Une réalisation qui fait corps avec ses personnages
On saluera la réalisation de Mathias Gokalp, sobre et posée, qui reste au plus près des personnages en privilégiant les plans rapprochés (y compris au sein de l’atelier) et joue sur les regards entre ouvriers pour mettre en valeur les rapports entre les personnages et retranscrire la manière dont ils vont peu à peu s’unir face à la direction de l’usine, permettant au mouvement de prendre de l’ampleur de manière progressive. La photographie de Christophe Orcand magnifie quant à elle les couleurs de la fin des années 60, avec des teintes que l’on pourrait globalement qualifier d’automnales.
Le casting est quant à lui très convaincant (y compris pour les rôles plus secondaires) et l’on sent une véritable synergie, qui était ici essentielle.
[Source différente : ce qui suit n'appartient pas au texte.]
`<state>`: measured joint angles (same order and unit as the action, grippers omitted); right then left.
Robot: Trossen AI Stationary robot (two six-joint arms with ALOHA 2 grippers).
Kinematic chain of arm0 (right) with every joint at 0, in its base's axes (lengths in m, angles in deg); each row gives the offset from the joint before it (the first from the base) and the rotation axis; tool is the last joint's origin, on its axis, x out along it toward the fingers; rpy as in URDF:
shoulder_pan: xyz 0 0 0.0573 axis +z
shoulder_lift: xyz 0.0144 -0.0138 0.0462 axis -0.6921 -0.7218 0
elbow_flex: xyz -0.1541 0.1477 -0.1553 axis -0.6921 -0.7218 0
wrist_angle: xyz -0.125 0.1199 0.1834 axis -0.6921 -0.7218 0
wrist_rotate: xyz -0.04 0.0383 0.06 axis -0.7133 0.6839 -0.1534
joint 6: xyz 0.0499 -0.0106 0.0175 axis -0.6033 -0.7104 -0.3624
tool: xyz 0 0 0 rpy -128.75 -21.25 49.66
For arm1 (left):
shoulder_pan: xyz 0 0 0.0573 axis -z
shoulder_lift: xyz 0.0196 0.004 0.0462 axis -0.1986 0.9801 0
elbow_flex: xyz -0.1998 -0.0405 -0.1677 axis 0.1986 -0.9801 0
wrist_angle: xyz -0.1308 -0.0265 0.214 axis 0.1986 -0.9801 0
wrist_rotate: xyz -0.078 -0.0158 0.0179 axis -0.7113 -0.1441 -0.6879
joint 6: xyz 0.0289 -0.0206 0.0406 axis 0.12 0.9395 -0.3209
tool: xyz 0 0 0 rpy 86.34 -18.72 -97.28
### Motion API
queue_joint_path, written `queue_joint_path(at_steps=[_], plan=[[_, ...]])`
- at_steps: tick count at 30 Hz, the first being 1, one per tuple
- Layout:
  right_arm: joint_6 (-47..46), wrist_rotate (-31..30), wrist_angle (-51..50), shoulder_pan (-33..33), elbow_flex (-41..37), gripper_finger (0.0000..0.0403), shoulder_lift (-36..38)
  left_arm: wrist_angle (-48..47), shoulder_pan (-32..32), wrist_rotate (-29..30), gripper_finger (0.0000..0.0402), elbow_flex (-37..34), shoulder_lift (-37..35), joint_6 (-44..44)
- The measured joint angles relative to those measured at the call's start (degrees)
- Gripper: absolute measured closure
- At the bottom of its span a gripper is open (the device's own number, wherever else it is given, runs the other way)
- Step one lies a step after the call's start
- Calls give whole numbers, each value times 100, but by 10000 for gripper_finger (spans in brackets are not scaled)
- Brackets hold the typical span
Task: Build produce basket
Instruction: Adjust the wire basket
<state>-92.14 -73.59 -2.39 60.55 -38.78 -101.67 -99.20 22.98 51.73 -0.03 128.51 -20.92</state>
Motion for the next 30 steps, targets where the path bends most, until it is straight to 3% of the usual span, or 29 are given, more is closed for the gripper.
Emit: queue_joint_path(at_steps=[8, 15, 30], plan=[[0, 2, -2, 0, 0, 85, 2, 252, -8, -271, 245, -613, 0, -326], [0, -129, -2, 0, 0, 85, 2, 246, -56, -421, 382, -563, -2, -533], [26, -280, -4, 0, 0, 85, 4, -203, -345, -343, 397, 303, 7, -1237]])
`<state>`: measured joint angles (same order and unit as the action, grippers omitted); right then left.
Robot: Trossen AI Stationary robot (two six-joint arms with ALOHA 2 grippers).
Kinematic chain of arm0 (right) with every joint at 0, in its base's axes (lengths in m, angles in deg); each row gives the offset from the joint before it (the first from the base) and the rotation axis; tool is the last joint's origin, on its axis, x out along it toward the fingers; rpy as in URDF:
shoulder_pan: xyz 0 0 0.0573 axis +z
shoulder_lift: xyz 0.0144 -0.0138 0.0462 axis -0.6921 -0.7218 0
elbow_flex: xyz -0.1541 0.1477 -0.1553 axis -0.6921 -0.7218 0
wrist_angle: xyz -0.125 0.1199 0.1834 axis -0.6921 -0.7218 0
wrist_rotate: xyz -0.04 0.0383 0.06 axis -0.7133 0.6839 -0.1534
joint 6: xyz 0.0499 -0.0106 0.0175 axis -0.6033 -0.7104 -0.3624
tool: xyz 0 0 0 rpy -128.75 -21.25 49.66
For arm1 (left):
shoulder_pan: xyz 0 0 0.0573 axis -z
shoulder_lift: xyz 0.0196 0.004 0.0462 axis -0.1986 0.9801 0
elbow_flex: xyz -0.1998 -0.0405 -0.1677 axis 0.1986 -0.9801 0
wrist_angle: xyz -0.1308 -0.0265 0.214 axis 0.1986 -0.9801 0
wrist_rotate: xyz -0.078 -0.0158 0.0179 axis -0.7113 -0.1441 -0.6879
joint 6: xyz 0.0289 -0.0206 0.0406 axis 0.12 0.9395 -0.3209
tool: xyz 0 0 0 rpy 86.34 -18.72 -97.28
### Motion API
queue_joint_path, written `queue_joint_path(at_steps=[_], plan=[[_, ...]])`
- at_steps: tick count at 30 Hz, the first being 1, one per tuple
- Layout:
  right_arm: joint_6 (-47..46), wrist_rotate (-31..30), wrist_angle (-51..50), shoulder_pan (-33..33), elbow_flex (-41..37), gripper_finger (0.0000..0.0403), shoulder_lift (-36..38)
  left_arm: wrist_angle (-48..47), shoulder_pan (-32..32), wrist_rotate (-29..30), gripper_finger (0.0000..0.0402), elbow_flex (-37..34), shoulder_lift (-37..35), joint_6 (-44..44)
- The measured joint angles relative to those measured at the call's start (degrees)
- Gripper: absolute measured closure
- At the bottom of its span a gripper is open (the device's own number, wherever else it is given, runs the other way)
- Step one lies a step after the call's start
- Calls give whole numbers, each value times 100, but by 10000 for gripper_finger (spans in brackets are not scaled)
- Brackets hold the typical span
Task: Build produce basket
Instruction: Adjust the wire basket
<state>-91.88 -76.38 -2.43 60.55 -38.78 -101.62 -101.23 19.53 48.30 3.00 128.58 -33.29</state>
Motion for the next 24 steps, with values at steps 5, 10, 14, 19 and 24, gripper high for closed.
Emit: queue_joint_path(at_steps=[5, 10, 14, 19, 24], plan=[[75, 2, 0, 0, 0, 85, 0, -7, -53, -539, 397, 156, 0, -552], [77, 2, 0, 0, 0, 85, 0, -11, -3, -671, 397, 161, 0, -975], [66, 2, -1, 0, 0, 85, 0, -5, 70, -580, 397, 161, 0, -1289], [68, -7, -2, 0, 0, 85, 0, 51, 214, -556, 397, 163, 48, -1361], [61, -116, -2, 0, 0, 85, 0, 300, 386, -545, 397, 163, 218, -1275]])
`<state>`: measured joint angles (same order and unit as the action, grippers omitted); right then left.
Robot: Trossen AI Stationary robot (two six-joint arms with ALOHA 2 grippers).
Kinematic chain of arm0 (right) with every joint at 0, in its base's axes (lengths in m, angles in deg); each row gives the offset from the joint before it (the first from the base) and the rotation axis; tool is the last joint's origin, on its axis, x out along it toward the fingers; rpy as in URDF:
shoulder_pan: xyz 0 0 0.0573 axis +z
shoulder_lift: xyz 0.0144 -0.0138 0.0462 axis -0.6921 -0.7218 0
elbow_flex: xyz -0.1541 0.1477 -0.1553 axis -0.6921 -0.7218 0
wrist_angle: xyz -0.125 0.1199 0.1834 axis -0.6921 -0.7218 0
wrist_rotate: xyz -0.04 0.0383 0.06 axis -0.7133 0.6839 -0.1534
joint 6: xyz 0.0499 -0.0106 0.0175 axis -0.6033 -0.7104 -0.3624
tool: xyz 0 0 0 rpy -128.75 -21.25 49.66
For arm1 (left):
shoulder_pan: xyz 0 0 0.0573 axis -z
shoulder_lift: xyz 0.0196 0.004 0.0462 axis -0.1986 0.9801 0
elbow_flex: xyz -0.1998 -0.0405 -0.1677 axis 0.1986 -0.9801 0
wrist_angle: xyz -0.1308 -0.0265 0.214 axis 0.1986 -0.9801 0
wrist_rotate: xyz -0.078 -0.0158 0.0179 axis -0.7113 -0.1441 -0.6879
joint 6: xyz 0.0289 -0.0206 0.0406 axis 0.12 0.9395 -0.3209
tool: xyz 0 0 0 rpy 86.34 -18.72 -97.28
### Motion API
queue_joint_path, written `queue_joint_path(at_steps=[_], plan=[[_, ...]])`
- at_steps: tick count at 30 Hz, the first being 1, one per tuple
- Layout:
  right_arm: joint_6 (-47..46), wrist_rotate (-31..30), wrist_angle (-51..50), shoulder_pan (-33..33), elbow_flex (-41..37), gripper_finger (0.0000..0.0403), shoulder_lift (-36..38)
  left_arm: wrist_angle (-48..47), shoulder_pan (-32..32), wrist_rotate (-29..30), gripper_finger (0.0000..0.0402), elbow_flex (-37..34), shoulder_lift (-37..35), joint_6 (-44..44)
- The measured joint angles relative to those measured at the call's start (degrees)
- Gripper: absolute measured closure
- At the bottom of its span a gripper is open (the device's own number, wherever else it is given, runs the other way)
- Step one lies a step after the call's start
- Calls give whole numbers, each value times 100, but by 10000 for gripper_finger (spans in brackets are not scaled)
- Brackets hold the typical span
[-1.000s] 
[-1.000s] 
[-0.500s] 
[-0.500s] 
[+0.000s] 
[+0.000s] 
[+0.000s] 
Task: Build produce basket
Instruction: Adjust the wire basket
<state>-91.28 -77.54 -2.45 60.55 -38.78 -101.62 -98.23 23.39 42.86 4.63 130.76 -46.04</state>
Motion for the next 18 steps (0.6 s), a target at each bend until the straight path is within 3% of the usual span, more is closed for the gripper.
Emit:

Swann Arlaud excelle dans le rôle de Robert : il apparaît sympathique et crédible dans ce rôle de prof militant dont les idéaux vont se heurter de plein fouet à une réalité complexe et son jeu, ne serait-ce que par les expressions de son visage, parvient à retranscrire avec beaucoup de nuances et de profondeur les questionnements de son personnage, ce qui était essentiel pour que le film fonctionne puisque l’histoire est principalement vue à travers ses yeux.
Au final, L’Etabli est un film social réussi (l’un des meilleurs de ces dernières années), qui parvient habilement à éviter les pièges classiques de certaines œuvres du genre. La toute fin, qui montre l’impact des événements sur Robert, mais aussi celui qu’il a eu sur ses camarades d’usine un an après les faits, même à une petite échelle, est à la fois simple et poignante et ouvre, par l’enchaînement de gros plans frontaux sur le visage des étudiants, sur l’espoir placé dans la jeunesse française.